China Bombarding Australia with Cyber Attacks, Targeting Work-from-Home Employees

Australians working from home are facing a new cyber threat as Chinese state-backed hackers ramp up digital attacks targeting personal devices to infiltrate corporate systems, a new government report has revealed.

Cyber Attacks on the Rise

The Australian Signals Directorate (ASD) released its latest Annual Cyber Threat Report, exposing a sharp 11% rise in cyber incidents in the past year — totalling more than 1,200 security breaches.

According to the ASD, Chinese state-sponsored hacking groups, particularly the notorious APT40, are behind much of this activity. These groups have been “routinely hunting Australian government networks” in search of confidential information on defence, strategy, and policy.

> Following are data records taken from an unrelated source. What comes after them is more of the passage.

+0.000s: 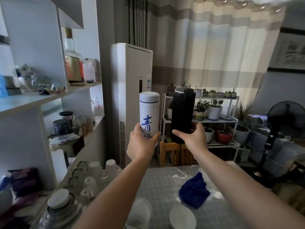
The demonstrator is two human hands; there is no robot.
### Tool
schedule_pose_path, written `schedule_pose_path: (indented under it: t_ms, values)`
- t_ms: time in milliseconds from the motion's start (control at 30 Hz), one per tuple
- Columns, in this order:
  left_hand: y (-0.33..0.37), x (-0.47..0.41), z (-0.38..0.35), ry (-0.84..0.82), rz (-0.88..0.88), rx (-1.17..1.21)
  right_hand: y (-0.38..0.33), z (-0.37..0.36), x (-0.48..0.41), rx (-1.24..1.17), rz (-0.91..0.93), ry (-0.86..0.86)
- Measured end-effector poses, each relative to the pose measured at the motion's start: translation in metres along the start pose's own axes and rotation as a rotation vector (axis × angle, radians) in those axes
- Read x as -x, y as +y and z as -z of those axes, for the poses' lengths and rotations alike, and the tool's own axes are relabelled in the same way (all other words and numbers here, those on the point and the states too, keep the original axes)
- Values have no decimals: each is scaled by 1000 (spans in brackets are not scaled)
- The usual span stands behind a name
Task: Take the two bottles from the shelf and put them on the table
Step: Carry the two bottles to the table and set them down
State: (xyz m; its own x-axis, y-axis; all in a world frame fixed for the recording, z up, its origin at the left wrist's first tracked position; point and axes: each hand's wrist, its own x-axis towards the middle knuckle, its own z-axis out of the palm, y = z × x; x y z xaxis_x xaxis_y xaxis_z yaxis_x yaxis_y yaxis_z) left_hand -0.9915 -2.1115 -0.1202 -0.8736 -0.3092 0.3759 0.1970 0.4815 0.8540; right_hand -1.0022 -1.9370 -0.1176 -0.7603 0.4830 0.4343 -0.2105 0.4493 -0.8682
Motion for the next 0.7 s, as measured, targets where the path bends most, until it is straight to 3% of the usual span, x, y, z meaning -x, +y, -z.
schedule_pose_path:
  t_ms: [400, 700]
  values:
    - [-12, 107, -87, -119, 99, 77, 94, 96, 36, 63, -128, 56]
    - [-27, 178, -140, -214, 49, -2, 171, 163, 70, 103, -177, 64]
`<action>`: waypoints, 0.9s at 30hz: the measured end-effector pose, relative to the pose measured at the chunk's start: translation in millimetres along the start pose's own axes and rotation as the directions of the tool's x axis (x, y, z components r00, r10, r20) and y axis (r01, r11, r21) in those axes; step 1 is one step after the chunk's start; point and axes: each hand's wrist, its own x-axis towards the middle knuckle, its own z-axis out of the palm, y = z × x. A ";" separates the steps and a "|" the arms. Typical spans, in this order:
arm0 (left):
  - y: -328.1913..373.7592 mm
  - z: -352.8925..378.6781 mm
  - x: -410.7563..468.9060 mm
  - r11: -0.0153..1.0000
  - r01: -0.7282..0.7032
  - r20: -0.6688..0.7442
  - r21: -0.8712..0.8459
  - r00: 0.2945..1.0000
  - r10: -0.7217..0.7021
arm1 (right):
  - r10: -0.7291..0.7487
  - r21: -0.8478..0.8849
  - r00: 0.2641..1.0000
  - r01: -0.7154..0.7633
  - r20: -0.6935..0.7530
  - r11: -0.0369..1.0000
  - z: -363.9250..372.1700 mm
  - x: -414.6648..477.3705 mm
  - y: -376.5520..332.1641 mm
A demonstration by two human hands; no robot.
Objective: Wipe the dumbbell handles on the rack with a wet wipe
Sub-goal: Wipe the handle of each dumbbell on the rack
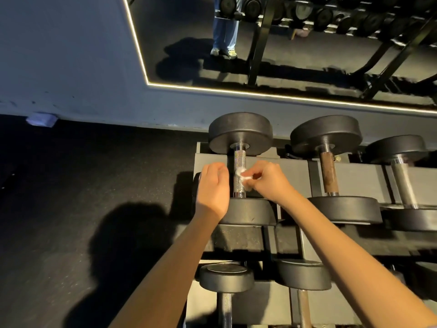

But what’s most concerning is their new focus on remote employees. By compromising home routers and internet-connected devices, hackers are building global “botnets” — massive networks of hijacked systems used to spread spyware and launch further attacks.

‘Living Off the Land’ Attacks

The report explains that cybercriminals are increasingly using a stealthy method called “Living Off the Land” (LOTL) — where they exploit built-in system tools instead of external malware.

This makes detection extremely difficult, as the activity appears legitimate.
Defenders must now “think like the attacker,” studying system behaviour rather than relying solely on antivirus or intrusion detection software.

APT40’s sophisticated operations pose a serious security threat to both government and critical infrastructure sectors. The ASD and its global partners have since published detailed intelligence on the group’s methods to help organizations recognize and prevent future breaches.

Government Warning

Defence Minister Richard Marles described the current digital landscape as “an increasingly challenging threat environment,” stressing that cyber-enabled espionage is now a real and growing danger to Australia’s essential services.

“The report makes clear that malicious actors have been working unseen to steal data and demand ransom payments from Australian victims, or to target our most critical networks for disruptive attacks,” he said.

Impact on Businesses

Every major industry is now at risk, with the healthcare sector hit particularly hard.
Ransomware incidents doubled in 2024–25, and attackers succeeded in 95% of healthcare-related breaches investigated by the ASD.

The financial toll is staggering:

• Small businesses lost an average of $56,600 per attack (+14%)

• Medium businesses: $97,200 per incident (+55%)

• Large enterprises: $202,700 (+219%)

The ASD urges all businesses to “assume compromise” — meaning companies should act as if their systems are already breached and focus protection on their most valuable data.

High-Profile Cases

The growing cyber crisis hit headlines after a major Qantas data breach in July, where hackers leaked personal details of thousands of passengers online.
While financial and passport data remained secure, sensitive information such as names, addresses, contact details, and frequent flyer points were exposed.

The airline is now working with the ASD, Australian Cyber Security Centre, and AFP to investigate the incident.

Protecting the Digital Frontline

The rise of remote work has expanded Australia’s digital attack surface.
Experts warn that home devices are now gateways for large-scale breaches, urging Australians to secure routers, enable multi-factor authentication, and keep systems updated.

As cyber threats evolve, one message from the ASD remains clear — digital vigilance starts at home.